Category:Captain Scarlet

From The Brighton Toy and Model Index
Jump to navigationJump to search
Gerry Anderson

Captain Scarlet, logo.jpg

Captain Scarlet

1967 - 1968
| Supercar | Fireball XL5 | Stingray | Thunderbirds | Captain Scarlet | Joe 90 | UFO | Space 1999‎ |


Captain Scarlet and the Mysterons (normally just referred to as Captain Scarlet) was a marionette-based television series produced by Gerry Anderson.

The concept of Captain Scarlet was that an Earth exploration of Mars had accidentally made enemies of the local Mysterons, strange disembodied entities whose presence was represented by a ring of light that passed eerily over objects ... a brilliant idea that probably allowed an "alien" to be implemented with a slide projector and a slide of a white outline circle. As with UFO, the plots revolved around an organisation tasked with defending the Earth, this time called SPECTRUM. Spectrum was headed by a Captain White, Captain Scarlet was part of the organisation, and a certain amount of his time was spent trying to combat the actions of villain and saboteur Captain Black.

The Mysterons had the ability to possess obects by recreating them after they had been destroyed. Captain Scarlet is initally killed by the Mysterons and recreated as a Mysteron agent, but (unlike Captain Black) his recreated double is somehow independent of the Mysteron's control, and continues to work for SPECTRUM, with the added bonus of now being indestructable.

Episodes typically reached a climax with Captain Scarlet heroically losing his life in an attempt to save the situation ... and then miraculously turning out not to be dead after all.

Notable Hardware

Cloudbase

The high-altitude hovering airstrip and command centre for Spectrum.

Angel Interceptors

... were distinctive thin white dartlike fighter-planes operating out of Cloudbase, with female pilots having "Angel" codenames. The logic behind having an all-female fighter pilot squadron was presumably the very small cockpit size of the interceptors. The thin, narrow shape of the aircraft meant that contemporary models tended to be in the form of plastic kits rather than diecast models.

SPVs, or Spectrum Pursuit Vehicles

... were heavily-armoured blue high-speed cars relying on cameras for driver visibility rather than windows, that looked something like a cross between a supercar and a tank.
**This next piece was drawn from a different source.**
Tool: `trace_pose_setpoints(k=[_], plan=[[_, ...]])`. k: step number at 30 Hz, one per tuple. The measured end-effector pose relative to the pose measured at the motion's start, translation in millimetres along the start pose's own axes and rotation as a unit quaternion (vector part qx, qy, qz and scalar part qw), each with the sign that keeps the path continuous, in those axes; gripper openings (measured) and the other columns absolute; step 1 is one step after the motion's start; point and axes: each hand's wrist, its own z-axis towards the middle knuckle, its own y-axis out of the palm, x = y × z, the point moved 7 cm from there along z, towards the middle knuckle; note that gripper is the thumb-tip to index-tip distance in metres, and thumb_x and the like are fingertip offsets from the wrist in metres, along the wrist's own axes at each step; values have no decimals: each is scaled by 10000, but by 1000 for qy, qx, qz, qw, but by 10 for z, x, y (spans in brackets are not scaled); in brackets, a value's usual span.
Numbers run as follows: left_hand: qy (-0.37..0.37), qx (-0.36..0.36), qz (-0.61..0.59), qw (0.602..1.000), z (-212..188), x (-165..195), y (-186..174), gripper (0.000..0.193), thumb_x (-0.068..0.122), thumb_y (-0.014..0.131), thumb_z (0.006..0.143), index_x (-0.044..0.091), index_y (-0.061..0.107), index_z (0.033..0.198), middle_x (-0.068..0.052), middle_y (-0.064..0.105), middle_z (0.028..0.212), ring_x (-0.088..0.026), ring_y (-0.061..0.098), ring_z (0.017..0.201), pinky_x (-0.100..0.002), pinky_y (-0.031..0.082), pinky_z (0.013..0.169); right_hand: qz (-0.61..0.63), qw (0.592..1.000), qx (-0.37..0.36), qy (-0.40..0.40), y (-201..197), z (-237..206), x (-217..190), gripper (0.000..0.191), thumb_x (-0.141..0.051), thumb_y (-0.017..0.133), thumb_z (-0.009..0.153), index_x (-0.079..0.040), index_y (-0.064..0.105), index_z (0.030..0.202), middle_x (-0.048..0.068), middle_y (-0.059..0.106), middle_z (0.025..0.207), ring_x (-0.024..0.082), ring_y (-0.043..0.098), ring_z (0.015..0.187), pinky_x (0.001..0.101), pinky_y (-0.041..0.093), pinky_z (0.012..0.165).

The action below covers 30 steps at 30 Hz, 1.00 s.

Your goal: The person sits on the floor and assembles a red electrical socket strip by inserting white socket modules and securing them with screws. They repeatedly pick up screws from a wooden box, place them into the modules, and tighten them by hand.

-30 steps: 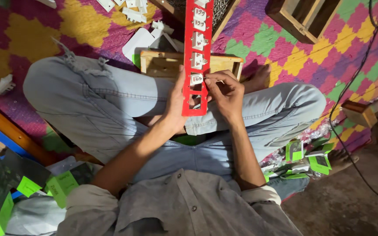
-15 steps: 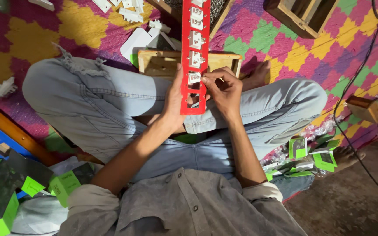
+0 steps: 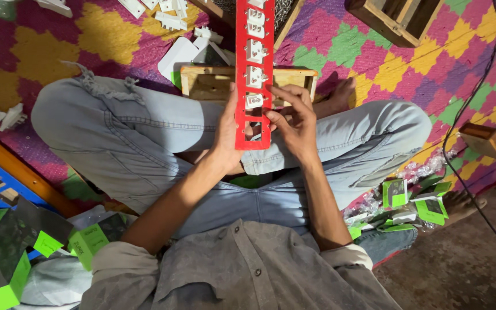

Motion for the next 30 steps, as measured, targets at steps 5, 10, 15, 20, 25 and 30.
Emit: trace_pose_setpoints(k=[5,10,15,20,25,30], plan=[[-12,1,4,1000,25,-124,-46,686,648,393,1003,81,585,1340,-79,706,1147,-183,714,940,-408,622,827,59,998,-26,-18,-47,-43,109,195,93,773,935,23,731,1112,120,538,1415,142,687,996,256,602,724],[-20,-6,-3,1000,48,-256,-83,732,672,392,1016,46,597,1335,-130,699,1117,-216,725,939,-432,627,846,84,996,-14,25,-163,-123,274,446,46,776,870,-25,653,1293,91,483,1428,99,672,989,218,586,705],[-22,-3,-10,1000,68,-358,-129,736,665,385,987,58,590,1349,-100,715,1196,-195,716,938,-424,617,851,97,995,-32,-15,-180,-149,311,140,88,794,938,9,727,1033,115,527,1442,130,683,996,264,607,742],[-14,-4,-17,1000,78,-454,-146,741,674,391,1024,40,578,1358,-137,677,1121,-224,718,922,-441,628,837,89,995,-32,17,-246,-219,429,373,44,769,909,-23,676,1265,84,482,1441,106,661,1052,224,585,769],[-9,-13,-20,1000,101,-473,-170,742,674,394,993,46,584,1337,-128,705,1150,-214,717,898,-433,629,819,116,992,-49,-33,-233,-196,387,185,89,793,982,-30,698,1088,90,513,1431,140,674,1055,270,618,804],[-7,-15,-23,1000,85,-541,-170,743,682,389,1032,39,582,1349,-137,686,1105,-231,722,905,-435,630,822,72,996,-41,26,-283,-265,514,303,34,758,916,5,684,1209,69,479,1389,114,659,983,224,579,717]])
Drawing on contemporary ideas about vehicle safety and crash survivability, the SPV driver was rear-facing, and using a screen: if the car crashed at speed, the driver would be forced back into their passed chair rather than thrown forward.

SPCs, or Spectrum Patrol Cars

... were similarly styled cars, without the armour and with normal windowing, bright red and with a central vane.
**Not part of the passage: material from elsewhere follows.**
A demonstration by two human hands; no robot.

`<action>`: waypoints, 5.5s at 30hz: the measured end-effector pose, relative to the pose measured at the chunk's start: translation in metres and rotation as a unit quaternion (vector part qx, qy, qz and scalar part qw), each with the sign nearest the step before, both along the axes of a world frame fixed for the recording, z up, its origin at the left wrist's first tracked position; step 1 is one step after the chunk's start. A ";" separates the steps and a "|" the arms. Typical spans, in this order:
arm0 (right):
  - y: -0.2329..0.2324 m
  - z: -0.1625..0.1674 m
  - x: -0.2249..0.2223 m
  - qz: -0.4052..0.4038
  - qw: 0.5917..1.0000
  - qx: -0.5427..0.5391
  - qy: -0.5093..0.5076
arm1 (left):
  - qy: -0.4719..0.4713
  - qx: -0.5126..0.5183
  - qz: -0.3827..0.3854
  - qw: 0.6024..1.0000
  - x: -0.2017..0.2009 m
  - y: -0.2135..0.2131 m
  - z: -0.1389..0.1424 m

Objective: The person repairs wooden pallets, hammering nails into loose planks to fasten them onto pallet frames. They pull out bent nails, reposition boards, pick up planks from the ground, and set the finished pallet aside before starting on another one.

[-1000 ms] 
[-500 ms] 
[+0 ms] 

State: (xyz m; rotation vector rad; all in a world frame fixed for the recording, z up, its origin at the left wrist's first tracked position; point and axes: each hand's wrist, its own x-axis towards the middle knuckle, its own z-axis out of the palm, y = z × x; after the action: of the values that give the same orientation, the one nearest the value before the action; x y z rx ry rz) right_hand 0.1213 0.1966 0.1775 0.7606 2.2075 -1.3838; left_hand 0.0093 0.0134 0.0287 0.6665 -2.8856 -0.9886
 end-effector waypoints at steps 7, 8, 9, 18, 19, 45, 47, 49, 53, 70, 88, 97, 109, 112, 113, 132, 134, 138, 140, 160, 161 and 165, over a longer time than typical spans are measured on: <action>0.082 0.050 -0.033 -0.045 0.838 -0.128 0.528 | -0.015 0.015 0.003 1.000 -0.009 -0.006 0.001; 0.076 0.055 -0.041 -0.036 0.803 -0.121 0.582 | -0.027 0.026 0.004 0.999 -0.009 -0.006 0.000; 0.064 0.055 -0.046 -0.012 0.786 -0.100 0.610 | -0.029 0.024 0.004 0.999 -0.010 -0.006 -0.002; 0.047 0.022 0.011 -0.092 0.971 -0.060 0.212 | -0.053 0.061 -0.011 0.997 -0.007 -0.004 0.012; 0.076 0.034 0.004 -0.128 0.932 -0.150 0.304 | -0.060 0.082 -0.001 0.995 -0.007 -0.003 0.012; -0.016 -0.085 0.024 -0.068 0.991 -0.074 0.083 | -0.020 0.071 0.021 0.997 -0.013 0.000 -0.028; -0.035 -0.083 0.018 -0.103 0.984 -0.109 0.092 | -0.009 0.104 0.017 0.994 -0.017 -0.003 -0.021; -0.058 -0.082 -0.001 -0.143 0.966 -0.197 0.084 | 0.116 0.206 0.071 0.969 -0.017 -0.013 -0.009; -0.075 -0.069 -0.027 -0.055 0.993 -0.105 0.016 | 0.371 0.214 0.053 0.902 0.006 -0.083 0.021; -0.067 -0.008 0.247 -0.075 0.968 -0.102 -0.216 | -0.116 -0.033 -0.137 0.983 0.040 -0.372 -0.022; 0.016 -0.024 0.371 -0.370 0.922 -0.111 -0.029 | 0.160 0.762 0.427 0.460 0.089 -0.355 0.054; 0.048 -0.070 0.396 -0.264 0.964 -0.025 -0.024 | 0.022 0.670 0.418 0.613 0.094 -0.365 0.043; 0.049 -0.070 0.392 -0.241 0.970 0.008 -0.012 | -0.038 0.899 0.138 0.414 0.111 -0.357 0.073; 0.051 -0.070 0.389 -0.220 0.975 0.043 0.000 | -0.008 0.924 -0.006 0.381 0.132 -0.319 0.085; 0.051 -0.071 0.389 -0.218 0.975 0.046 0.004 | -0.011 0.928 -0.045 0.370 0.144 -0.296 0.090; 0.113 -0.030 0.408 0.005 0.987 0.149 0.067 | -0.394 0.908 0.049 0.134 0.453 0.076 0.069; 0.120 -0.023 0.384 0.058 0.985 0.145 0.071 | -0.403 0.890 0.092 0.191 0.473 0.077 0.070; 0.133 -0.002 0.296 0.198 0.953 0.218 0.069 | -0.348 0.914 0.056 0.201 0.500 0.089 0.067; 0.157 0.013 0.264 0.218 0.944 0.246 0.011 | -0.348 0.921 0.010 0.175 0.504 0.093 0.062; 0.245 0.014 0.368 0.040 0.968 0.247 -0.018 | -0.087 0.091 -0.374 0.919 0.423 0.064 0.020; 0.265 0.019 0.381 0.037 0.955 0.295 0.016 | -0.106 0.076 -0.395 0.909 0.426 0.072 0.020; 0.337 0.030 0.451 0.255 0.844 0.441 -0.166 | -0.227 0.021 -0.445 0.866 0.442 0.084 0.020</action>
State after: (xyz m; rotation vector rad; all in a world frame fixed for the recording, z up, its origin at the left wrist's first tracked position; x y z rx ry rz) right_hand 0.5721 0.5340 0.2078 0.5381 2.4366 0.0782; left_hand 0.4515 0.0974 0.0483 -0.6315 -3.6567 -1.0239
MSVs, or Maximum Security Vehicles

... were broadly similar to SPV's but white, without the weaponry, and with gullwing doors.

Criticisms

Given that Captain Scarlet's main superpower was the ability to repeately die with no obvious long-term side-effects, not everyone was convinced that it was a good idea to combine puppetry (which suggested that this was supposed to be a show aimed at small children) with plotlines that essentially involved the heroic death of the main character every week. Given that small children have a propensity for acting out the behaviour of their heroes, worries about copycat behaviour may have made television companies more reluctant to show repeats of Captain Scarlet, rather than other "safer" shows like Thunderbirds.

There was also the problem that the viewer essentially knew in advance what the climax of every episode was likely to be, and that the main character was probaby never in any real danger.